▶ [Exercise aim]
Search the entries for the word "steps" and copy each line that has it.
Supplied data START
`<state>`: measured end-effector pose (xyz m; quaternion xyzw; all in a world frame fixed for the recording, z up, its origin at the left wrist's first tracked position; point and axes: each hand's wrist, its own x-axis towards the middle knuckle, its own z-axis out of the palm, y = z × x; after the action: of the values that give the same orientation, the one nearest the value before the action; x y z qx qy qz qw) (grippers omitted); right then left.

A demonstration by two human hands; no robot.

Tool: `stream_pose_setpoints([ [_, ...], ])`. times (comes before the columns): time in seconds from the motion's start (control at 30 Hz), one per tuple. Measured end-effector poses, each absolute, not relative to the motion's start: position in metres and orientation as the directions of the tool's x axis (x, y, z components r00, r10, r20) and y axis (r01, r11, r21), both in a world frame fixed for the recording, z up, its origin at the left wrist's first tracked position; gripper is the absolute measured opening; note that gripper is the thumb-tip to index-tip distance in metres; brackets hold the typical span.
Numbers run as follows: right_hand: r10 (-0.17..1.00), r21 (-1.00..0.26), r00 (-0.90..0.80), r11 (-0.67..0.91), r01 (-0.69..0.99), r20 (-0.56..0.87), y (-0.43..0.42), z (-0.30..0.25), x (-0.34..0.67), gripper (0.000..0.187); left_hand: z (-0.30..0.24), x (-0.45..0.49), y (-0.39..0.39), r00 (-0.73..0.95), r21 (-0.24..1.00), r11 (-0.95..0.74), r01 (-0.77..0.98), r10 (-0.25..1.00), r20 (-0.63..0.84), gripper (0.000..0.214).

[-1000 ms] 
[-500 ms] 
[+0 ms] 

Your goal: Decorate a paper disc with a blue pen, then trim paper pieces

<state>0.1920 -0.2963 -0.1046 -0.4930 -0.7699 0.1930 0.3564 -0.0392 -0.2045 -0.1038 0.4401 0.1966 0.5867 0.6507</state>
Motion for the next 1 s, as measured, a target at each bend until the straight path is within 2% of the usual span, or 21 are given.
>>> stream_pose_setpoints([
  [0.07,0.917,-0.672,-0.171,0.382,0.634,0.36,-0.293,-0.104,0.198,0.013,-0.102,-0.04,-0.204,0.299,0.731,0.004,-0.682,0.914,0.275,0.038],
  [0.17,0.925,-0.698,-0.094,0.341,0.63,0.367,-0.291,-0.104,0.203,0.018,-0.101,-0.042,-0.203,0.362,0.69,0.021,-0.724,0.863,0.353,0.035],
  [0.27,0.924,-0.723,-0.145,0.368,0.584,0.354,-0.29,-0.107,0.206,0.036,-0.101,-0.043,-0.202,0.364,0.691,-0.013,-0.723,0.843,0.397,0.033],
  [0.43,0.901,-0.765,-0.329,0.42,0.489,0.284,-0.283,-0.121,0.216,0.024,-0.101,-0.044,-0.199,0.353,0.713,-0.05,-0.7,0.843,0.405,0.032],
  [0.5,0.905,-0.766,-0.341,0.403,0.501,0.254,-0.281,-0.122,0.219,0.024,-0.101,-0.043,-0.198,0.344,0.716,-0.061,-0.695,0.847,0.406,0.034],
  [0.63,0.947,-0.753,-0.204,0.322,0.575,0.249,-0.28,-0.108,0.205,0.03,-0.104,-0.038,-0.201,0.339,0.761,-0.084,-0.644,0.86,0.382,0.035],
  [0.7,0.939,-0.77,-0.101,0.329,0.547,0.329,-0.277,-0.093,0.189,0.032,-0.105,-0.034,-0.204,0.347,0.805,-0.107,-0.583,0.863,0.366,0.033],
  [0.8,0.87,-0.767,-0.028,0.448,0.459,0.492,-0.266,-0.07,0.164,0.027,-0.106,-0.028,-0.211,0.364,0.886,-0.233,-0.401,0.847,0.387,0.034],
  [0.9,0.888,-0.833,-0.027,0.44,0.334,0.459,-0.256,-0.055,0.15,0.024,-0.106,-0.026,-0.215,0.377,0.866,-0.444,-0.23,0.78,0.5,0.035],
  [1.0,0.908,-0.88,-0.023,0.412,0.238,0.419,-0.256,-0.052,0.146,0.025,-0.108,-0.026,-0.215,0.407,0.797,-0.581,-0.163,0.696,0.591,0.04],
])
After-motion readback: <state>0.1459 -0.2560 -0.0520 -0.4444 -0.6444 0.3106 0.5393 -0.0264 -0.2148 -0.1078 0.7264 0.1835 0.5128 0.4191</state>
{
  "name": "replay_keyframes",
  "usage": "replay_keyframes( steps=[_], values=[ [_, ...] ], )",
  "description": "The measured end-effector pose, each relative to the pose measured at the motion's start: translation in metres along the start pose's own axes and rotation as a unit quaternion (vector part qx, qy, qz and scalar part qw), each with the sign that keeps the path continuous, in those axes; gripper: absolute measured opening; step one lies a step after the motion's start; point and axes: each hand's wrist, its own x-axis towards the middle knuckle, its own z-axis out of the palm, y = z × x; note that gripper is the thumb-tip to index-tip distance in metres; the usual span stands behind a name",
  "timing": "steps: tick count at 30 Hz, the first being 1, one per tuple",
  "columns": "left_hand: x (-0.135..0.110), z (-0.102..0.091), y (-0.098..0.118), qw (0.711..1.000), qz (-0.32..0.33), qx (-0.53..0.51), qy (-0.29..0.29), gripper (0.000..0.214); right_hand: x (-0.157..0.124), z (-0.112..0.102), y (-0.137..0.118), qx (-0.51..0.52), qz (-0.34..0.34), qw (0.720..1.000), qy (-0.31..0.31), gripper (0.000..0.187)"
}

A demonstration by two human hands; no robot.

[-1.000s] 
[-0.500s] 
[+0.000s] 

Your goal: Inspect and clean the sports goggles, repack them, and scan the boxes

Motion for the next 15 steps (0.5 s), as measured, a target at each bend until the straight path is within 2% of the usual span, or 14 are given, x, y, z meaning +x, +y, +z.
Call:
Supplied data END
▶ [Expected answer]
  "usage": "replay_keyframes( steps=[_], values=[ [_, ...] ], )",
  "timing": "steps: tick count at 30 Hz, the first being 1, one per tuple",
Motion for the next 15 steps (0.5 s), as measured, a target at each bend until the straight path is within 2% of the usual span, or 14 are given, x, y, z meaning +x, +y, +z.

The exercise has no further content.